A me, questa lettera ha riproposto ancora una volta un "vecchio interrogativo" al quale credo sarebbe urgente trovare una risposta proprio in questo tempo in cui la Chiesa italiana si propone di affrontare il problema della Riconciliazione. La nostra epoca è senza dubbio segnata dalla crescita spaventosa dei mezzi di violenza e di morte; la "filosofia" della difesa armata a tutti i livelli appare come sempre più dominante: non potrebbe essere un segno di "riconciliazione" con la chiara parola del Vangelo la rottura di tutti i legami religiosi col mondo della violenza armata, anche di quella legalizzata e benedetta? Riconciliazione quindi come dichiarazione della fine di una "coscienza morale" durata parecchi secoli a sostegno di un vivere sociale fondato sulla ragione del più forte; ed allo stesso tempo come accoglienza coraggiosa e limpida del messaggio evangelico che chiede ai discepoli del Signore Gesù di "fare due miglia di strada con chi pretende di farne uno".

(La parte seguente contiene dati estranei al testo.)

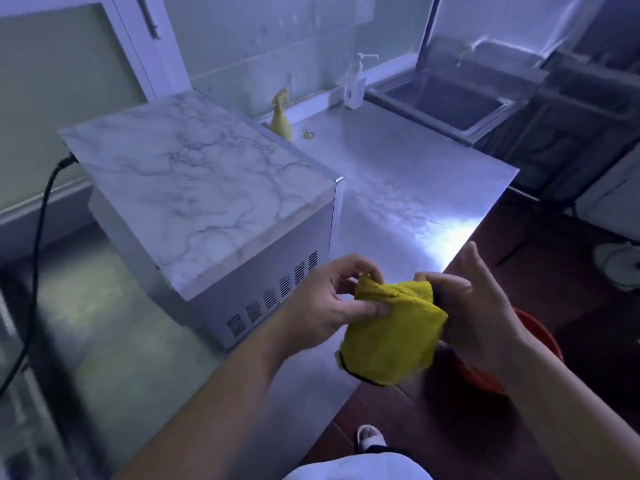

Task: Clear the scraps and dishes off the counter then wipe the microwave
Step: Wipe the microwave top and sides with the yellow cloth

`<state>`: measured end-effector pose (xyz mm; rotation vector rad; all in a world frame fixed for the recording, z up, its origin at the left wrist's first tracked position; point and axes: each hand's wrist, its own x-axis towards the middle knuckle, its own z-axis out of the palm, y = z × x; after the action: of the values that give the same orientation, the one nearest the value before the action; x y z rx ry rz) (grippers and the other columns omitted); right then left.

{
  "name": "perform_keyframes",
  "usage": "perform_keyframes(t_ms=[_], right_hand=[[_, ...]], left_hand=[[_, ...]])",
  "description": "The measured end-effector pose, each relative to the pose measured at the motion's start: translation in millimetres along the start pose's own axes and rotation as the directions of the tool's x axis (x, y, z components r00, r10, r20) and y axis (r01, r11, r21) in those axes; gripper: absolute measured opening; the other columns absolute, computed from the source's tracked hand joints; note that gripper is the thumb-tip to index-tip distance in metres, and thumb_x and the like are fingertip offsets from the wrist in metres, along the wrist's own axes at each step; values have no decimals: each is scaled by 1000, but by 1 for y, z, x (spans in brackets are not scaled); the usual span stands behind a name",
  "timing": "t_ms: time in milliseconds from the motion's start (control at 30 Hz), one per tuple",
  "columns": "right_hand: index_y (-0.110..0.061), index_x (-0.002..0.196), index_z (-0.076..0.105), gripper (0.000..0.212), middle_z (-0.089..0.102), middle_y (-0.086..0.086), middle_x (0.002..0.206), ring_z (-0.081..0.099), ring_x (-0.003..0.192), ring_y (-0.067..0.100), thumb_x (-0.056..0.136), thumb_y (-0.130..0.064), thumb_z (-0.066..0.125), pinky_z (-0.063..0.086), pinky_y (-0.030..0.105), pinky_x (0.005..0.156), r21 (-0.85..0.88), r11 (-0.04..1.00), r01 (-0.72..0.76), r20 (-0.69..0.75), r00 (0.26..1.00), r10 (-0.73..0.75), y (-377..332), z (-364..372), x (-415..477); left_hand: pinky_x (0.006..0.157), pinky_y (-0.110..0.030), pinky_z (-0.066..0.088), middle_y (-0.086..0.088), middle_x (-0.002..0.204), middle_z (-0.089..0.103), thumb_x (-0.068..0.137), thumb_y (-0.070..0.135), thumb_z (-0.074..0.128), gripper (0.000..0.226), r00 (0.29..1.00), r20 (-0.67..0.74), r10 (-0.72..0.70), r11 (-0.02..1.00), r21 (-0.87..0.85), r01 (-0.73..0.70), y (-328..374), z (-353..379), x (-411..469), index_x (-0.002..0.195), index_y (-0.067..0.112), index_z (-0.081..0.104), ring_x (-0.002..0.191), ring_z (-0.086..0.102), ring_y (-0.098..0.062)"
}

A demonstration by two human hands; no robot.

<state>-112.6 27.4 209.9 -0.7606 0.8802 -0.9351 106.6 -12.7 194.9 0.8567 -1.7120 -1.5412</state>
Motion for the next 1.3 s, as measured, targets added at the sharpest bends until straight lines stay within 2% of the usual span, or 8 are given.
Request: perform_keyframes(t_ms=[333, 500, 633, 733, 833, 900, 1000, 1300], right_hand=[[-11, 124, 71, 62, 63, 19, 134, 63, 122, 35, 74, -46, 82, 54, 48, 99, 231, 972, -43, 59, 998, 30, 35, 10, 18], [-5, 110, 77, 40, 71, 17, 121, 71, 108, 33, 90, -37, 65, 61, 41, 78, 393, 911, -123, -73, 984, 164, 41, 7, 52], [-5, 132, 59, 44, 71, 22, 117, 71, 107, 34, 97, -30, 59, 55, 50, 90, 433, 901, 8, -259, 959, 116, 38, -3, 88], [-30, 138, 56, 43, 73, 3, 115, 71, 90, 34, 95, -25, 58, 57, 53, 84, 72, 936, 344, -377, 878, -294, 26, 8, 121], [-37, 146, 48, 57, 50, -6, 151, 57, 125, 31, 92, -21, 59, 43, 51, 104, -432, 691, 580, -217, 677, -703, 23, 26, 156], [-38, 144, 49, 65, 32, -4, 161, 22, 152, 31, 83, -26, 69, 20, 59, 118, -807, 304, 506, 17, 535, -845, 30, 27, 184], [-33, 147, 47, 69, 23, 5, 164, 15, 154, 33, 83, -44, 66, 18, 68, 113, -877, 26, 480, 251, 504, -826, 47, 26, 214], [-29, 159, 18, 77, 13, 12, 166, 8, 155, 30, 90, -37, 51, 7, 58, 122, -635, 515, 575, -306, 425, -852, 112, 56, 263]], left_hand=[[63, -26, 53, -6, 95, 65, 76, 20, 82, 54, 969, -242, -41, 996, 63, 57, 36, 1, 35, 121, 38, 56, 77, 66, -12], [88, -40, 58, -1, 116, 59, 87, 19, 75, 50, 915, -391, -97, 921, 313, 231, 39, -32, 54, 129, 35, 54, 103, 64, -20], [94, -24, 40, 7, 135, 54, 93, 30, 65, 39, 889, -457, 25, 663, 673, 328, 39, -90, 73, 131, 31, 58, 120, 52, -11], [116, -33, 25, -4, 156, 39, 100, 36, 51, 50, 837, -548, -8, 355, 781, 514, 22, -134, 81, 148, 24, 43, 143, 33, -23], [121, -38, 13, -2, 164, 24, 101, 50, 36, 55, 747, -660, -79, 183, 727, 661, 4, -154, 80, 154, 34, 31, 150, 20, -24], [121, -41, 15, -2, 163, 28, 98, 57, 29, 59, 753, -657, -26, 202, 735, 648, -5, -157, 78, 152, 36, 34, 149, 22, -22], [121, -43, 18, -2, 160, 34, 87, 62, 24, 70, 767, -641, 28, 205, 754, 624, -9, -156, 77, 149, 36, 40, 148, 26, -21], [120, -47, 23, 0, 155, 42, 84, 64, 24, 67, 765, -635, 105, 193, 768, 611, -18, -162, 79, 143, 38, 44, 146, 31, -21]])
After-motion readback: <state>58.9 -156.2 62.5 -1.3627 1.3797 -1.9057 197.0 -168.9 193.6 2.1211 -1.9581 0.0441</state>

Come esempio concreto e "fresco" della necessità e dell'urgenza di affrontare nella Chiesa una seria "riconciliazione" con la Parola di Gesù, ho trovato sempre su "ADISTA" del 20 Marzo '85 la notizia di una recentissima dichiarazione di mons. Bonicelli attuale vescovo ordinario militare per !'Italia riguardo al commercio delle armi. In sostanza il vescovo di tutte le caserme dell'esercito italiano dichiara che il diritto alla difesa giustifica il commercio delle armi: "Se ho il diritto - dovere di difendermi, avrò anche quello di fornirmi degli strumenti. necessari. "Mons, Bonicelli prosegue poi su questa linea molto "possibilistica'' a proposito del ruolo dell'Italia nella vendita di armi (abbiamo solo il quarto posto tra i paesi esportatori) mentre "Usa e Urss si dividono quasi in toto la torta".
Ricordando poi (giustamente) che la nostra Costituzione rifiuta la guerra come strumento per risolvere le controversie, il vescovo afferma che "bisogna smettere di pensare e di dire che i militari sono per la guerra e gli obiettori per la pace".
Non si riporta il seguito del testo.